After earning a bachelor’s degree in communications from Morgan State in 2018 and going undrafted, Kendley signed with summer league team Washington Wizards and averaged 9 points, 2.5 rebounds, 2 assists and 2 steals. On September 10, 2018, he agreed to a one-year minimum wage contract with the Wizards before being waived by them on October 14.
Kendley then joined the training camp roster of Washington’s G League affiliate Capital City Go-Go. Four months later, he was traded to the Windy City Bulls, the G League franchise of the Chicago Bulls.
After playing in Mexico in 2020 and Kosovo in 2021, Kendley returned to the United States in October to play for the South Bay Lakers, the G League affiliate of the Los Angeles Lakers. But he only played four games and averaged 0.8 points, 0.5 rebounds and 0.3 assists. When he was released Jan. 31, he was home for a day before the Wisconsin Herd signed him.

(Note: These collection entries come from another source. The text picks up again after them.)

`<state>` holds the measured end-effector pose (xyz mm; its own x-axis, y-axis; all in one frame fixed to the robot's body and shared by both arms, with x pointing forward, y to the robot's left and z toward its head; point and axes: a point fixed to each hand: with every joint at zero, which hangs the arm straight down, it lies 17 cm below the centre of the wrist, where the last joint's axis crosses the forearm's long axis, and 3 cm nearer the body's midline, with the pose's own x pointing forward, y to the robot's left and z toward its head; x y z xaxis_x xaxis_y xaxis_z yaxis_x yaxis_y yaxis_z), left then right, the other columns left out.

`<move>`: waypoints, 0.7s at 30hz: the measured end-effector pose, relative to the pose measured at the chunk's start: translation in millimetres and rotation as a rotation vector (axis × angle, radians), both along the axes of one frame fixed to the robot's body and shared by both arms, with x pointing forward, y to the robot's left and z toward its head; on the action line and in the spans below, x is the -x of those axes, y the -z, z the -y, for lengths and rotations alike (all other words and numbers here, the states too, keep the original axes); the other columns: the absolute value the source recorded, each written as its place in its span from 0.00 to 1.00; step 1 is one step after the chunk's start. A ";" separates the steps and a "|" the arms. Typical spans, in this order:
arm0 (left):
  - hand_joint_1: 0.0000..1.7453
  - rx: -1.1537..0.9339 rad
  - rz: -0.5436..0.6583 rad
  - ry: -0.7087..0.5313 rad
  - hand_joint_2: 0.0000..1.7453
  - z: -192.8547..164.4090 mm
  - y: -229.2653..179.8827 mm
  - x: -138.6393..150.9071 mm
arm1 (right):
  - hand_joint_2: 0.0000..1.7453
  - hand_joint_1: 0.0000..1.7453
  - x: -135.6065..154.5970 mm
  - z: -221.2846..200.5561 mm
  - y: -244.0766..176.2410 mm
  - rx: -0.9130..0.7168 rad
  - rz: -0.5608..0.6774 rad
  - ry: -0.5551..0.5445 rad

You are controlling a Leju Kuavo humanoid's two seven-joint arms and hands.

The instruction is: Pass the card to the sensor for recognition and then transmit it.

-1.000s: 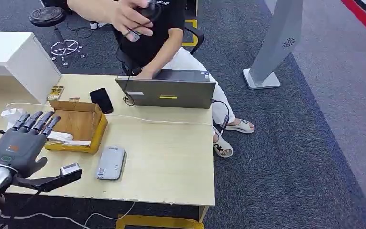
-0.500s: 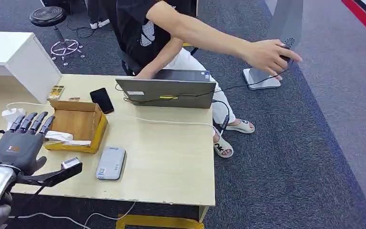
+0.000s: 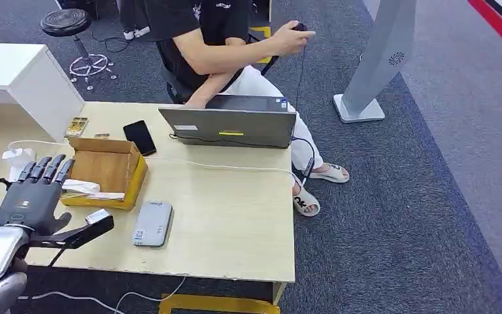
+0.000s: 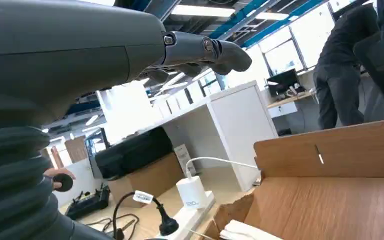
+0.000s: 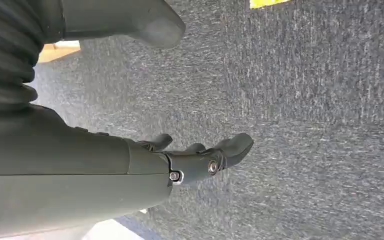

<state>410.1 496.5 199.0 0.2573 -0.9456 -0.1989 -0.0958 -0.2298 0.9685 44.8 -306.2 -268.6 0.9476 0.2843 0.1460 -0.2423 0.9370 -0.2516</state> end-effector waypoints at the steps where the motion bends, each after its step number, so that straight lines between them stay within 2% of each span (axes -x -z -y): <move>1: 0.00 0.004 -0.003 -0.001 1.00 -1.0 2.6 -0.7 | 1.00 0.00 -1.4 -0.8 0.4 -0.002 0.003 -0.002; 21: 0.00 0.108 -0.011 -0.009 1.00 -7.9 24.2 -13.8 | 1.00 0.00 -16.4 -8.7 3.9 -0.018 0.022 0.001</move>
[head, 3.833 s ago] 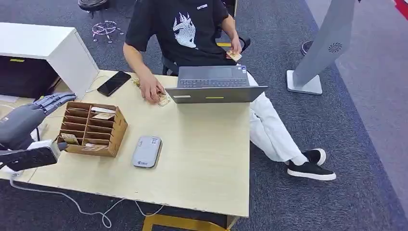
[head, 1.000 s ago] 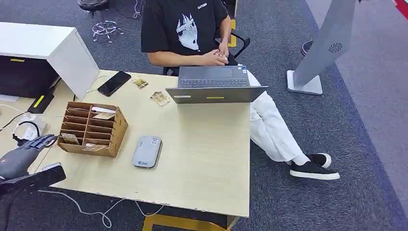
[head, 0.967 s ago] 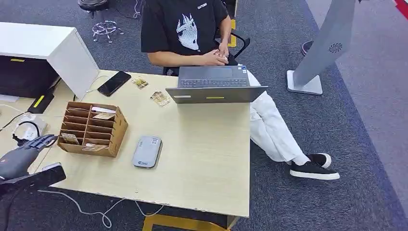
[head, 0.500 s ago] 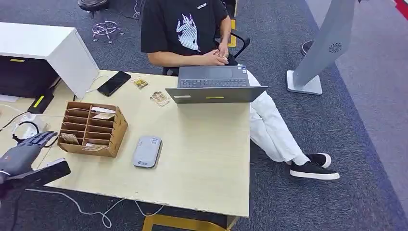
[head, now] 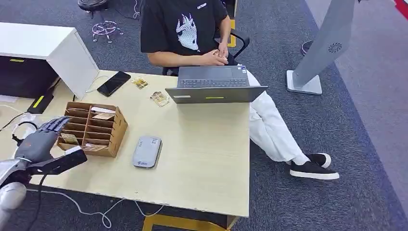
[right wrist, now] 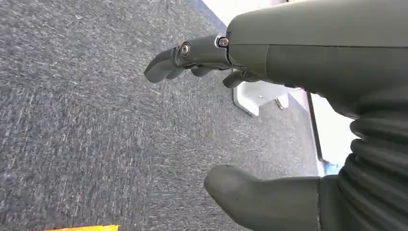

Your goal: Pass the card to the sensor for recognition and then transmit it.

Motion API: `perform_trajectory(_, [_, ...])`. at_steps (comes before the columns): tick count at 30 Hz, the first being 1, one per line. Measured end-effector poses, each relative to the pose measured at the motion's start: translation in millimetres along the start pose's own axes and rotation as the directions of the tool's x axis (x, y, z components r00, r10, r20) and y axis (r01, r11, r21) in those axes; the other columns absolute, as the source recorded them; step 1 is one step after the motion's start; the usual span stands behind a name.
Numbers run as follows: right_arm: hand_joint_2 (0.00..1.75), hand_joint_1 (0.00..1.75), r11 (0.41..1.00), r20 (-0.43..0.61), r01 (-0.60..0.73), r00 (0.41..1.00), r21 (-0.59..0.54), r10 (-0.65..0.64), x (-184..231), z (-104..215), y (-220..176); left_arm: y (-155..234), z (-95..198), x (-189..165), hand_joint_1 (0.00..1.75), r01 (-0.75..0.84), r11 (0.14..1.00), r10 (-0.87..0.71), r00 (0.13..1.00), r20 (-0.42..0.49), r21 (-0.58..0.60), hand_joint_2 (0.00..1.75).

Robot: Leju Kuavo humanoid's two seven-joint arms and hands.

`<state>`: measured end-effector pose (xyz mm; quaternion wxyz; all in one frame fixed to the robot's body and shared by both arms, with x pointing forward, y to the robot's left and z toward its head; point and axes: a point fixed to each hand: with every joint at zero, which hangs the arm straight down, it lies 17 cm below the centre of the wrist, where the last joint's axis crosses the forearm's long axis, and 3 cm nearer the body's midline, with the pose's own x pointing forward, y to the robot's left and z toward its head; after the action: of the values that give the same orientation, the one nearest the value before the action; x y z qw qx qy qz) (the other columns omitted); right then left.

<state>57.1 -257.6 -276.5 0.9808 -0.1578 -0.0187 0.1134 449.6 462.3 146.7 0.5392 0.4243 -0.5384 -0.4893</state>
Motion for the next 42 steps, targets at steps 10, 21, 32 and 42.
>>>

Allen, who was an assistant coach for the Capital City Go-Go when Kendley was there, said he knows what he’s getting from Kendley.
“We needed him to play 25 minutes a night,” Allen said. “We needed to score, which he’s great for, and that allowed him to play freely and play his game.”
In nine games with the Herd in February, Kendley averaged 14.6 points, including a 30-point outburst in a 105-100 loss to the Westchester Knicks on Feb. 26. Kendley said her time in Wisconsin rejuvenated her spirit.
“I felt good about myself instantly,” he said. “I went straight to my coach and said, ‘Even though y’all don’t keep me here, thank you. You guys made me feel that love for the game again. I had fun on both sides of the game. track, and that was the most important thing. And then it continued with the herd. I just kept playing, and in my head, I was back. I was having fun and that’s how it is. happened.
At 27, Kendley’s window may not be as wide as others. But Allen pointed out that Pablo Prigioni made his rookie debut with the New York Knicks in 2012, when he was 35.
“Everyone’s path is different,” he said. “I think for him he just needs to keep working and keep striving and taking every day to improve. As long as you do that and try to reach your full potential, the league will find you.
Kendley is trying to become just the second player in Morgan State history to play in the NBA. He would join Marvin “The Human Eraser” Webster, who played 10 seasons for the Denver Nuggets of the ABA and the SuperSonics and Seattle Knicks of the NBA. Kendley said he knew he had to prove he was as committed to playing defense as he was attacking.
“I know this is going to separate me and bring me in,” he said. “Once I walk through the door, my hard work will show that I belong here. I don’t want to receive anything. I want to work for this. I’m going to deserve it and I’m going to thank everyone after I do this.